The above commands will create and activate the virtual environment <venv_name> in the current directory.

Installation via pip

To install the pyuploader simply run the following command:

(<venv_name>) $ pip install pyuploader

File server and triple store API requirements

In order to use the pyuploader tool for uploading files into the file server and triples into the triple store, both endpoints must accept the standard post requests. In case of the file server, if one wishes the --subdirs option to work, the request header must contain the following key value pair: {'subDir': subdirs} and the extra logic on how to handle this option needs to be provided on the server side. The pyuploader also expects the file server to return the uploaded file url in the server response header['file']. If that is missing, the pyuploader would simply return the server url.

Command line interface usage

Uploaders CLI

Usage:
    pyuploader ts_upload <file_or_dir> [options]
    pyuploader fs_upload <file_or_dir> [options]

Options:
--url=<url>             Upload endpoint. If not specified, the code
                        will try to read it from a file whose location
                        should be specified in an environment variable:
                            KG_FILE_SERVER_SPECS - for file server uploads
                            TRIPLE_STORE_SPECS - for triple store uploads
--auth-file=<file>      File path to the secrets file containing the user
                        authorization string of the following form:
                        "username:password". If not specified, the code will
                        try to read the secrets file path from an environment
                        variable:
                            KG_FILE_SERVER_SECRETS - for file server uploads
                            TRIPLE_STORE_SECRETS - for triple store uploads
                        DO NOT store your secrets directly in environment
                        variables, only store the secrets file path.
--no-auth               Disables reading credentials from the environment
                        variables and sending it to the upload endpoint.
--file-ext=<ext>        List of extensions used to select files
                        that will be uploaded to the file server.
                        Example: --file-ext='log,txt'
                        Defaults to:
                            all - for file server uploads
                            owl - for triple store uploads
--subdirs=<dir>         Optional subdirectories to be created on
                        the file server to upload your files into.
                        Example: --subdirs='dir1/dir2/'
--log-file-name=<name>  Name of the generated log file.
                        Defaults to:
                            fs_uploader.log - for file server uploads
                            ts_uploader.log - for triple store uploads
--log-file-dir=<dir>    Path to the log file storing information of
                        what has been uploaded and where.
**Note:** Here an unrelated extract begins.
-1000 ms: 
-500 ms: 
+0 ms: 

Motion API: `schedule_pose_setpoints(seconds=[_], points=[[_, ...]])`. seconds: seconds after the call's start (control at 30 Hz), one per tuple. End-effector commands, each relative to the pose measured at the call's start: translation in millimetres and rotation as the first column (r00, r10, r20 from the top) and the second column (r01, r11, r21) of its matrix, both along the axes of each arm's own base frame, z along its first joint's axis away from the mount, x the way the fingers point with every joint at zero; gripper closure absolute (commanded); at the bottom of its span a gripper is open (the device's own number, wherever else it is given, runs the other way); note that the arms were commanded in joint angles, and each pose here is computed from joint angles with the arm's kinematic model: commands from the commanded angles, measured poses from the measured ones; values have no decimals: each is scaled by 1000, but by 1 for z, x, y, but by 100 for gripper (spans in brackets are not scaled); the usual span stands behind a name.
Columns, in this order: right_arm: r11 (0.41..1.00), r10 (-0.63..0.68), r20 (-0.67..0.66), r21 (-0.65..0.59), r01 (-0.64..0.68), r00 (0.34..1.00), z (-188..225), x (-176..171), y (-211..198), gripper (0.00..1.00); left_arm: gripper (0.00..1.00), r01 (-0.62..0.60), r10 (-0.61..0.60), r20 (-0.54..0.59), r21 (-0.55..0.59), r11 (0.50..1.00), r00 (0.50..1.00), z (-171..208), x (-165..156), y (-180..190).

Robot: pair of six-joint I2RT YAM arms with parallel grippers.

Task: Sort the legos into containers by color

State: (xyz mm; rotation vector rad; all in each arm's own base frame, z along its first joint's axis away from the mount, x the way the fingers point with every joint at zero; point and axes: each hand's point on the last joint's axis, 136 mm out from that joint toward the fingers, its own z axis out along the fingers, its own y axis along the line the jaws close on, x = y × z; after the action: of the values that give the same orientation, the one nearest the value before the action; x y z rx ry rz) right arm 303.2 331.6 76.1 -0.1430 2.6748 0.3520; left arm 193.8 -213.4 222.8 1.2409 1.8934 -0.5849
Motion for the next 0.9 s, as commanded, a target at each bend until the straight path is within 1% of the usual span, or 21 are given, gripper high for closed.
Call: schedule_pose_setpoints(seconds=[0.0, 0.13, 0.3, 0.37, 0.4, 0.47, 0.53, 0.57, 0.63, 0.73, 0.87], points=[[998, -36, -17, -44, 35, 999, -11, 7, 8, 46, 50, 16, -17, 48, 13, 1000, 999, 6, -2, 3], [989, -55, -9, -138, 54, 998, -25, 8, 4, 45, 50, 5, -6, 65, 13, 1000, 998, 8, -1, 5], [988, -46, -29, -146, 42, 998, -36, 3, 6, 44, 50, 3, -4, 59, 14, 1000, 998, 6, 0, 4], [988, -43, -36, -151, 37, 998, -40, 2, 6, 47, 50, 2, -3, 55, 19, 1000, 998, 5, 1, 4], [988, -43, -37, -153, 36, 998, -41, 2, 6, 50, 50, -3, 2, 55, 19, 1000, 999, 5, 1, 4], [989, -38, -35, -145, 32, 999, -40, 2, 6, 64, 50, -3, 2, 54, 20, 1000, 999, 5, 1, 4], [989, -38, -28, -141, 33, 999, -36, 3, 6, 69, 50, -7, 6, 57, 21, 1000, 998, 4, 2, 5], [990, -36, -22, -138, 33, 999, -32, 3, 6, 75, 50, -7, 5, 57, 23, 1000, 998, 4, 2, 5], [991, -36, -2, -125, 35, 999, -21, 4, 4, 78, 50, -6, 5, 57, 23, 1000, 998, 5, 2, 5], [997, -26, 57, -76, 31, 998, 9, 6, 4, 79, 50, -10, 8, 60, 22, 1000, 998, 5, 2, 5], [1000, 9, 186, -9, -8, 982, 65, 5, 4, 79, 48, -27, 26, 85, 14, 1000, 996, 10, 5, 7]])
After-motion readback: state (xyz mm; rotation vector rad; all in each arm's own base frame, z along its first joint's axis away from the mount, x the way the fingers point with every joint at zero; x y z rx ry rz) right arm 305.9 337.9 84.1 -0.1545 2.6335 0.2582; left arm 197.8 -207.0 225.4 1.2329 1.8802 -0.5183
Defaults
                        to the <file_or_dir> directory.
--no-file-logging       No logging to a file flag.
--dry-run               Run the file uploader tool in a dry
                        run without uploading any files.
# Example file server uploader usage
# - upload single file,
#   read the server url and auth from env variables
$ pyuploader fs_upload file1.log
# - upload single file,
#   read the server auth from env variables
$ pyuploader fs_upload file1.log --url="http://<server_url>"
# - upload single file,
#   read the server url from env variables, do not use authorisation
$ pyuploader fs_upload file1.log --url="http://<server_url>" --no-auth
# - upload all log, txt and tiff files in my_directory,
#   read the server url and auth from env variables
$ pyuploader fs_upload my_directory --file-ext="log,txt,tiff"
# - similar to the previous example, but it does not upload the files
$ pyuploader fs_upload my_directory --file-ext="log,txt,tiff" --dry-run
# Example triple store uploader usage
# - upload triples from a single file,
#   read the triple store endpoint and auth from env variables
$ pyuploader ts_upload file1.owl
# - upload triples from a single file,
#   read the triple store auth from env variables
$ pyuploader ts_upload file1.owl --url="http://<triple_store_endpoint>"
# - upload triples from a single file,
#   read the triple store endpoint from env variables, do not use authorisation
$ pyuploader ts_upload file1.owl --url="http://<triple_store_endpoint>" --no-auth
# - upload triples from all owl files in my_directory,
#   read the triple store endpoint and auth from env variables
$ pyuploader ts_upload my_directory --file-ext="owl"
# - similar to the previous example, but it does not upload the triples
$ pyuploader ts_upload my_directory --file-ext="owl" --dry-run

Module usage

Apart from using pyuploader via its command line interface it is also possible to use it as a python module. The recommended way is to add the following import statement in your code:

import pyuploader as pyuploader

The pyuploader.get_uploader is a factory function for creating file or triple store uploaders. The function's signature is as follows:

#------------------------------------------------
# SIGNATURE
def get_uploader(
    uploader_type: str,                     # pass either pyuploader.FS_UPLOADER
                                            # or pyuploader.TS_UPLOADER
    url: Optional[str] = None,              # optional
    auth_file: Optional[str] = None,        # optional
    no_auth: bool = False,                  # optional
    subdirs: Optional[str] = None,          # optional, pyuploader.FS_UPLOADER only
    url_env_var: Optional[str] = None,      # optional, name of the env variable that stores the uploader
                                            # url, if not provided, defaults will be used
    auth_file_env_var: Optional[str] = None # optional, name of the env variable that stores the uploader
                                            # auth file path, if not provided, defaults will be used
    ) -> Uploader:

    ...
#------------------------------------------------

# Example creation of the file uploader,
# url and auth details to be read from
# the system env variables
file_uploader = pyuploader.get_uploader(
    uploader_type=pyuploader.FS_UPLOADER)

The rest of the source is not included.